§ **WHAT IS NEEDED**
Your output should be the listing itself, repeated exactly.

Segment Start: RECORDED INFORMATION

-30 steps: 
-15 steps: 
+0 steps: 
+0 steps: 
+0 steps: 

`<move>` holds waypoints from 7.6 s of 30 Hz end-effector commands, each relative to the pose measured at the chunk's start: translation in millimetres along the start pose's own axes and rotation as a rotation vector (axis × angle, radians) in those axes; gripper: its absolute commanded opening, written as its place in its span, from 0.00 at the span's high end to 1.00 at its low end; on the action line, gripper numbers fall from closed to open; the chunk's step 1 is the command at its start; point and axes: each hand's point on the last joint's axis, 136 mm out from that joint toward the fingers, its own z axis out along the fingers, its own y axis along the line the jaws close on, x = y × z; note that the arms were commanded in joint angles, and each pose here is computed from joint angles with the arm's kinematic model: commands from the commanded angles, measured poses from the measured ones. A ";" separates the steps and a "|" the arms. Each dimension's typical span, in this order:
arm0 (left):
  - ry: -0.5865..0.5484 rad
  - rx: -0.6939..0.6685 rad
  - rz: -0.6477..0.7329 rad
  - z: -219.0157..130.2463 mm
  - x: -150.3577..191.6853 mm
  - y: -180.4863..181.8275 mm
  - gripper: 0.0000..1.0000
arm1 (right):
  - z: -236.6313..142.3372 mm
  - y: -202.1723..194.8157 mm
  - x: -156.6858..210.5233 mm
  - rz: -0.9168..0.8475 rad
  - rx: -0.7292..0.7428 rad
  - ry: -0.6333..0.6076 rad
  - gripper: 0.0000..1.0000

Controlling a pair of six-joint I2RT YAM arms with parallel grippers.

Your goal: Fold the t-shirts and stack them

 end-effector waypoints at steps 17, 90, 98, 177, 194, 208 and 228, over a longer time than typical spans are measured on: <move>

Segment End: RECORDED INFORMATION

§ **EXERCISE RESULT**
-30 steps: 
-15 steps: 
+0 steps: 
+0 steps: 
+0 steps: 

`<move>` holds waypoints from 7.6 s of 30 Hz end-effector commands, each relative to the pose measured at the chunk's start: translation in millimetres along the start pose's own axes and rotation as a rotation vector (axis × angle, radians) in those axes; gripper: its absolute commanded opening, written as its place in its span, from 0.00 at the span's high end to 1.00 at its low end; on the action line, gripper numbers fall from closed to open; the chunk's step 1 is the command at its start; point and axes: each hand's point on the last joint's axis, 136 mm out from that joint toward the fingers, its own z axis out along the fingers, its own y axis along the line the jaws close on, x = y × z; note that the arms were commanded in joint angles, and each pose here is computed from joint angles with the arm's kinematic model: commands from the commanded angles, measured poses from the measured ones. A ";" separates the steps and a "|" the arms. Each dimension's typical span, in this order:
arm0 (left):
  - ry: -0.5865..0.5484 rad
  - rx: -0.6939..0.6685 rad
  - rz: -0.6477..0.7329 rad
  - z: -219.0157..130.2463 mm
  - x: -150.3577..191.6853 mm
  - y: -180.4863..181.8275 mm
  - gripper: 0.0000..1.0000
arm1 (right):
  - z: -236.6313..142.3372 mm
  - y: -202.1723..194.8157 mm
  - x: -156.6858..210.5233 mm
  - rz: -0.9168..0.8475 rad
  - rx: -0.7292..0.7428 rad
  - ry: -0.6333..0.6076 rad
  - gripper: 0.0000..1.0000

Controlling a pair of six-joint I2RT YAM arms with parallel grippers.

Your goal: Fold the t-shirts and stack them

 end-effector waypoints at steps 17, 90, 98, 177, 194, 208 and 228, over a longer time than typical spans are measured on: <move>

Nothing further is needed for this exercise.